▶ [EXERCISE DIRECTIONS]: What you return must be every line below that includes the word "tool".

▶ [DATA BELOW]:
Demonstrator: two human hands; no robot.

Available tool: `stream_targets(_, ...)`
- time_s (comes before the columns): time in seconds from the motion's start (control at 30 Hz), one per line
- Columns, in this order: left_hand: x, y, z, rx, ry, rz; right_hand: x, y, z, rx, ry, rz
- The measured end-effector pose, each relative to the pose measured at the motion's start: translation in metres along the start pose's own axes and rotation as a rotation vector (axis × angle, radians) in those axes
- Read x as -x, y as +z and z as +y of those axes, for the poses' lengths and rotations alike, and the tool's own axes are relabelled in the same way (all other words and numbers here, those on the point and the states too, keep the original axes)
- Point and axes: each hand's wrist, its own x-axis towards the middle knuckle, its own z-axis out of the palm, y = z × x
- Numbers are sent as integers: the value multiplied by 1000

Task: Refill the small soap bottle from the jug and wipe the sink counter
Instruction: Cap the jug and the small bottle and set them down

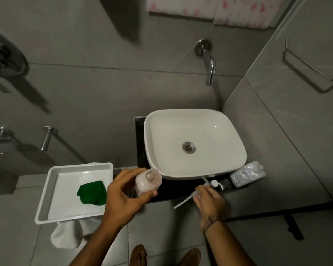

▶ [YOUR RESPONSE]:
Available tool: `stream_targets(_, ...)`
- Read x as -x, y as +z and z as +y of those axes, for the poses' lengths and rotations alike, and the tool's own axes are relabelled in the same way (all other words and numbers here, those on the point and the states too, keep the original axes)

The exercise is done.